Gene Mapping Reaches Major Milestone

For years, scientists have been talking about the era of personalized medicine. While many preparations are underway, the biggest hurdle to widespread adoption has been the prohibitive cost to read a person’s entire DNA. Our genetic code provides a full road map to preventing and treating disease. We just don’t know how to read it yet.

Since the first entire human genome was sequenced in 2000, the price and time it takes has tumbled into affordability.

But the entire biotechnology industry has rested on the belief that personalized medicine won’t work until it takes a day or less to map a whole human genome and the cost reaches the $1,000 price point.

Well, 2012 is the year. At this week’s Consumer Electronics Show in Las Vegas, Life Technologies unveiled its latest gadget, a $150,000 high-speed gene sequencer, which allows entire human genome sequencing for $1,000 per genome.

Outfitted with a semiconductor chip instead of tiny microscopes, the Benchtop Ion Proton sequencer is ready to read our DNA fast and cheap. That means this technology will quickly move from the research lab to the doctor’s office where patients will pay a little more than the $1,000 it costs to sequence a full genome.

There are companies already doing some high-speed, fast-turnaround gene sequencing. But they rely on just pieces of a genome, looking for particular markers to identify risk for specific diseases. No company until now has been able to run a full genome for $1,000 in less than a day.

Life Technologies’ Dr. Robert Bennett says, “For the first time, you’ll be able to sequence an entire human genome in a matter of a few hours.”

Immediately following the announcement, the company said that Baylor College of Medicine, Yale School of Medicine, and The Broad Institute have signed on as the first three customers of the new semiconducting gene sequencer.

Dr. Richard Gibbs, Director of the Human Genome Sequencing Center at Baylor says, “A genome sequence for $1,000 was a pipe-dream, just a few years ago.”

Not to be outdone, another company that builds gene sequencers also just announced that its new generation of machine will read an entire genome in less than 24 hours. Illumina hasn’t announced how much it will cost on a per genome basis.

It’ll be a year or so before these lightweight machines will begin showing up in doctor’s offices. But when they do it is still unclear what running a person’s genome will show.

Doctors must first be trained to use the new technology. The power of personalized medicine and the promise of rapid, inexpensive gene sequencing lies in being able to identify genetic mutations to make medicine more effective, reduce drug interactions, improve preventive health and give the patient more information about his or her health.

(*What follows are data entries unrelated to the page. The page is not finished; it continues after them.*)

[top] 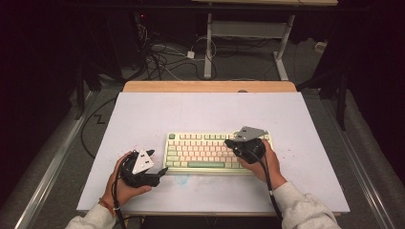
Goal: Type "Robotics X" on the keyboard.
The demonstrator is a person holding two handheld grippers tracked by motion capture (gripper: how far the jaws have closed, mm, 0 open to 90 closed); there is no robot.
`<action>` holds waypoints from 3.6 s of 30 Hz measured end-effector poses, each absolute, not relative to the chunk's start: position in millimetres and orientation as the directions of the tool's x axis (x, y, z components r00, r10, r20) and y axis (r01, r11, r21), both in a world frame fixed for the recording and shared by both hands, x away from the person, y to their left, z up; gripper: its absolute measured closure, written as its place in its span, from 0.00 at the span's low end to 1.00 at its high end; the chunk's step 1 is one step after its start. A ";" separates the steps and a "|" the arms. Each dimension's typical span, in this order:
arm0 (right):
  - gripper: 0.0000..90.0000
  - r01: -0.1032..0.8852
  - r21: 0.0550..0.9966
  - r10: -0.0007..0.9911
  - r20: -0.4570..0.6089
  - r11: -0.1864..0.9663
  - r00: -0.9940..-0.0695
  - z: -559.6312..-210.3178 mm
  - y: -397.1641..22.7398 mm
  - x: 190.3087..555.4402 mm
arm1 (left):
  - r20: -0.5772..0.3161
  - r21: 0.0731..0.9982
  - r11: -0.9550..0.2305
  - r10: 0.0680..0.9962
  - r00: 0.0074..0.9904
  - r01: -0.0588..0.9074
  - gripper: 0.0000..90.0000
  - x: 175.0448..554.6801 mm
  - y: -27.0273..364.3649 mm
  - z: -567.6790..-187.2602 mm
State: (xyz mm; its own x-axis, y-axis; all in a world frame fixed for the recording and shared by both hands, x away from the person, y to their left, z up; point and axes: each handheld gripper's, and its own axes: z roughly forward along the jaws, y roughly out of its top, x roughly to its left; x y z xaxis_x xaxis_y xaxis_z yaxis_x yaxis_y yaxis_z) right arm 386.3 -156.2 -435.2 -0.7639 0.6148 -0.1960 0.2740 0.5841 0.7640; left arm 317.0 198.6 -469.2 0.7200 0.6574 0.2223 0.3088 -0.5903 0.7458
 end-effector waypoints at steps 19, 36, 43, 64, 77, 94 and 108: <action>1.00 0.310 0.678 0.582 -0.214 0.667 -0.785 -456.0 -136.2 400.3 | 0.215 0.737 -0.598 0.650 0.729 0.316 0.25 319.0 197.0 -471.3; 1.00 0.238 0.821 0.613 -0.165 0.520 -0.773 -419.6 -159.8 378.2 | 0.203 0.735 -0.592 0.656 0.727 0.329 0.25 319.2 196.7 -469.9; 0.93 0.201 0.859 0.620 -0.160 0.471 -0.768 -408.0 -173.8 366.5 | 0.206 0.735 -0.596 0.650 0.732 0.322 0.25 319.9 196.1 -469.6; 0.48 0.157 0.894 0.653 -0.177 0.419 -0.736 -413.0 -206.0 338.4 | 0.197 0.740 -0.587 0.656 0.729 0.329 0.25 318.0 194.2 -467.4; 0.33 0.185 0.893 0.716 -0.189 0.409 -0.672 -429.1 -227.4 327.3 | 0.181 0.755 -0.570 0.656 0.733 0.324 0.25 316.8 192.3 -462.8; 0.30 0.201 0.891 0.746 -0.198 0.408 -0.636 -445.2 -239.7 305.5 | 0.087 0.779 -0.545 0.584 0.807 0.310 0.93 328.5 177.5 -440.8; 0.30 0.210 0.878 0.733 -0.204 0.431 -0.649 -451.0 -233.8 305.0 | 0.089 0.742 -0.616 0.481 0.872 0.264 0.97 354.7 122.2 -428.1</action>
State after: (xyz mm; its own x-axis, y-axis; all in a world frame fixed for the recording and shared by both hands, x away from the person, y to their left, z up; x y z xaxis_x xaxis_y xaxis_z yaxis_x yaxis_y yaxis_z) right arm 305.0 -233.8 -451.0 -0.6494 0.7326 -0.2042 0.2101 0.4309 0.8776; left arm 354.7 122.2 -428.1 0.8722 0.4810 0.0885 0.2643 -0.6159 0.7422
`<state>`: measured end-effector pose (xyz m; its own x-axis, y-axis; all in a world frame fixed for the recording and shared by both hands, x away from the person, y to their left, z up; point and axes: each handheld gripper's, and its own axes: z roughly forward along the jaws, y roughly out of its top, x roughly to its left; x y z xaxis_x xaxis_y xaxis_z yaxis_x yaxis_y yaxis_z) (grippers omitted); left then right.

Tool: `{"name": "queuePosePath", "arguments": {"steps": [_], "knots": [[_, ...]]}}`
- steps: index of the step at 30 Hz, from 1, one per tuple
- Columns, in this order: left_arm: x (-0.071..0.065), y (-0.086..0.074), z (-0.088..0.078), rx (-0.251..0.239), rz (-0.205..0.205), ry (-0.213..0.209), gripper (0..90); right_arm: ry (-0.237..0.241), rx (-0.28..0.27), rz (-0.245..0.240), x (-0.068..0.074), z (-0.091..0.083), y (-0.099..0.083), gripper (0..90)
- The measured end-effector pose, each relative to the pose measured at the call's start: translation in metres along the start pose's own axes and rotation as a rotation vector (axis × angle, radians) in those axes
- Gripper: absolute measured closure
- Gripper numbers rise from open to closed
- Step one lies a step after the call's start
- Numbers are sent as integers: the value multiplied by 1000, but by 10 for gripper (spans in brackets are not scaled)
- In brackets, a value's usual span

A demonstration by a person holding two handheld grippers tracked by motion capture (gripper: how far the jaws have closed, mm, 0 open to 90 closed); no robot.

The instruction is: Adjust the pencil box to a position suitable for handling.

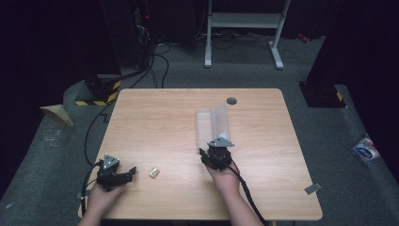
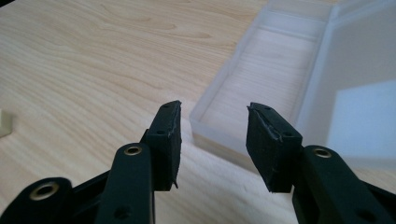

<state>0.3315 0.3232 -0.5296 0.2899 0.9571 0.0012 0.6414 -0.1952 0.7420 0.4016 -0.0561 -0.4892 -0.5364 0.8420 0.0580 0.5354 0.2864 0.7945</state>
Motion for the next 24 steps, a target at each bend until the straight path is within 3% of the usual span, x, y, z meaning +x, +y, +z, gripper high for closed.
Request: {"name": "queuePosePath", "arguments": {"steps": [3,8,11,15,19,24], "knots": [[0,0,0,1,9,-4,221,-15,18,-24,5,16,9,559],[0,0,0,0,10,-5,221,-16,63,-2,7,31,15,559],[0,0,0,0,9,-5,221,-1,76,1,10,41,18,614],[0,0,0,1,9,-5,221,-14,93,-1,14,47,17,649],[0,0,0,1,10,-5,221,-20,102,-24,20,53,19,746],[0,0,0,0,10,-5,220,-37,118,-27,23,57,17,782]]}}
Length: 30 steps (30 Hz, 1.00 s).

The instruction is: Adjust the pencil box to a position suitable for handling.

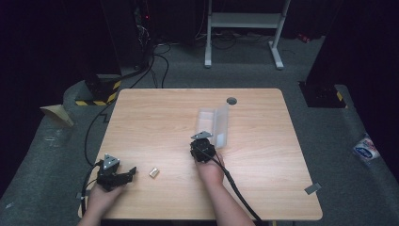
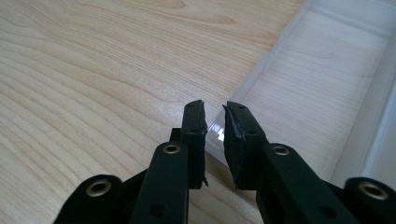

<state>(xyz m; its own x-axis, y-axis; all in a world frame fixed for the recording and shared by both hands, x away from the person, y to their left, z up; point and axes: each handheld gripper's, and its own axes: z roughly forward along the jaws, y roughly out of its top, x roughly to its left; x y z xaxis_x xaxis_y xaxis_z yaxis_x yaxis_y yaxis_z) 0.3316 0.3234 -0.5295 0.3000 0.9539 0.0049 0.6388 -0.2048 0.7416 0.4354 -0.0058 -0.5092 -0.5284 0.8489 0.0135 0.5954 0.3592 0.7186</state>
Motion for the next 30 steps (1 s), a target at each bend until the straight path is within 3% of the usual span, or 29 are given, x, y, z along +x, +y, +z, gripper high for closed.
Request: {"name": "queuePosePath", "arguments": {"steps": [11,17,30], "knots": [[0,0,0,0,-1,0,220,13,2,-17,3,-9,-8,800],[0,0,0,1,4,-2,220,33,-15,-39,-1,-26,-27,791],[0,0,0,1,2,-2,220,50,-56,-18,-11,-62,-56,699]]}}
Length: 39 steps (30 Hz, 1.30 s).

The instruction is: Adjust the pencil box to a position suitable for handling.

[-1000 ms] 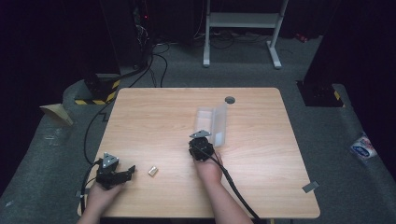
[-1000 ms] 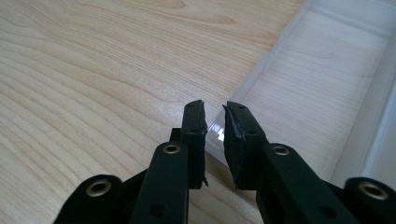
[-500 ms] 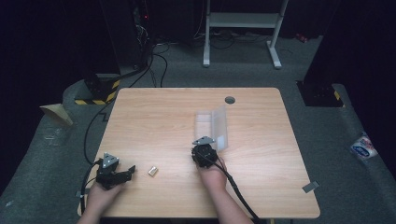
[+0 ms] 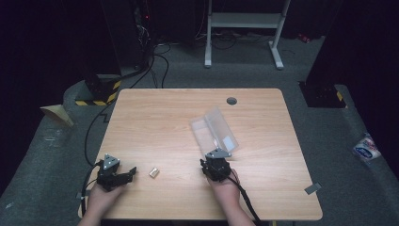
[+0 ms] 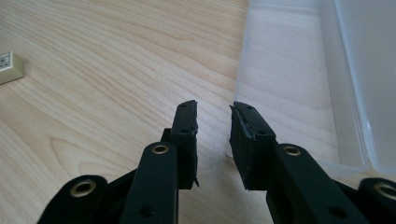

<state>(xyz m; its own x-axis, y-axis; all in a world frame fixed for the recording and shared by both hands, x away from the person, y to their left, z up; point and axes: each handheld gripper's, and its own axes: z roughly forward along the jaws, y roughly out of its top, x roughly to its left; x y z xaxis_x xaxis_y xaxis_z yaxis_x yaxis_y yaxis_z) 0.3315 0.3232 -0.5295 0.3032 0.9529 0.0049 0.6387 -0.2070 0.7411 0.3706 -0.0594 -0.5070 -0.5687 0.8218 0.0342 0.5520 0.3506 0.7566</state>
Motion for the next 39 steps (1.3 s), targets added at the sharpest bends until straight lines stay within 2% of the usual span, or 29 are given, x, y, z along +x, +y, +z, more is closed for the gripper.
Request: {"name": "queuePosePath", "arguments": {"steps": [6,11,12,15,16,17,18,19,23,26,31,34,39], "knots": [[0,0,0,2,-1,-1,220,-16,-20,11,-8,-17,-6,676],[0,0,0,3,1,0,221,-56,-47,36,-14,-27,-8,614],[0,0,0,3,1,0,221,-84,-55,55,-21,-28,-8,578],[0,0,0,-1,1,1,221,-140,-53,97,-31,-26,-10,525],[0,0,0,-1,1,1,221,-140,-53,97,-31,-26,-10,525],[0,0,0,-1,1,1,221,-169,-47,133,-38,-24,-10,504],[0,0,0,-1,1,1,221,-186,-49,139,-41,-22,-10,499],[0,0,0,-1,1,1,221,-186,-49,139,-41,-22,-10,499],[0,0,-1,0,5,0,221,-195,-52,197,-45,-15,-10,475],[0,0,-1,2,12,3,221,-203,-54,190,-44,-12,-8,470],[0,-1,-1,0,5,-3,221,-220,-25,172,-46,-6,-4,466],[0,-1,-1,-1,3,-4,221,-224,-16,178,-46,-5,-5,464],[0,-1,-1,-1,4,-4,221,-248,14,164,-55,-5,-8,458]]}}
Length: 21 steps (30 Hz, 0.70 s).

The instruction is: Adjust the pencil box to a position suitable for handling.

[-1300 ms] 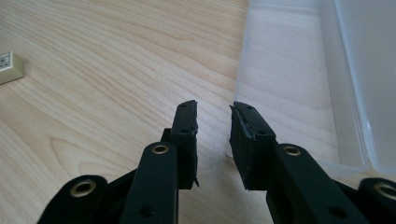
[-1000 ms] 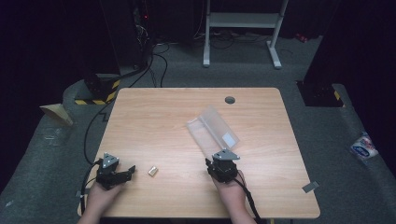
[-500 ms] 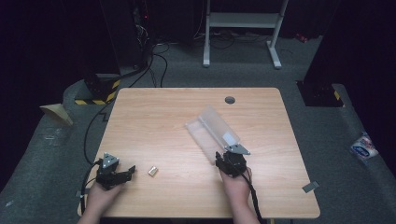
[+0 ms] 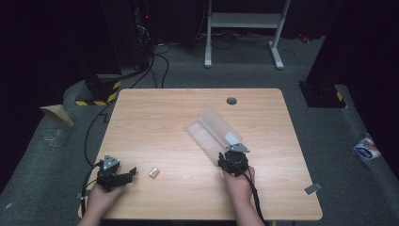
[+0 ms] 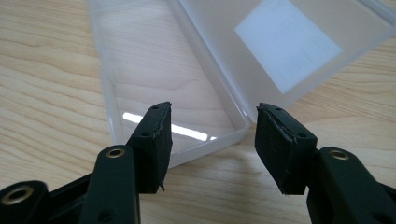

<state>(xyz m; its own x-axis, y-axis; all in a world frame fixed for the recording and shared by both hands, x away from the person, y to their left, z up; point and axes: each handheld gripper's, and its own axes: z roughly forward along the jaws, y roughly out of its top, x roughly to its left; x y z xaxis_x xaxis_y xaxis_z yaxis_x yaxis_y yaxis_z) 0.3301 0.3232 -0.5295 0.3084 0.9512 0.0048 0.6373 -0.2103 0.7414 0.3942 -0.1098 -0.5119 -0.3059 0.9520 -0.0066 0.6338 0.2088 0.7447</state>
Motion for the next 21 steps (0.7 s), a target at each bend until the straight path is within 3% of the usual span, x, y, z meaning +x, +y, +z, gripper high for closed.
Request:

But this kind of broad ability could also open up a pandora’s box of privacy concerns. Namely, how much of a person’s genetic information should be accessible to insurance companies, which conceivably could discriminate against people with predisposed genetic risks for certain diseases.

Regardless of any controversy, reaching the genome milestone of $1,000 per genome is changing the face of medicine forever.

Richard Lifton, Chair of the Department of Genetics at Yale School of Medicine says, “The technological advances in the new instrument promise to be game-changing for both research and clinical applications.”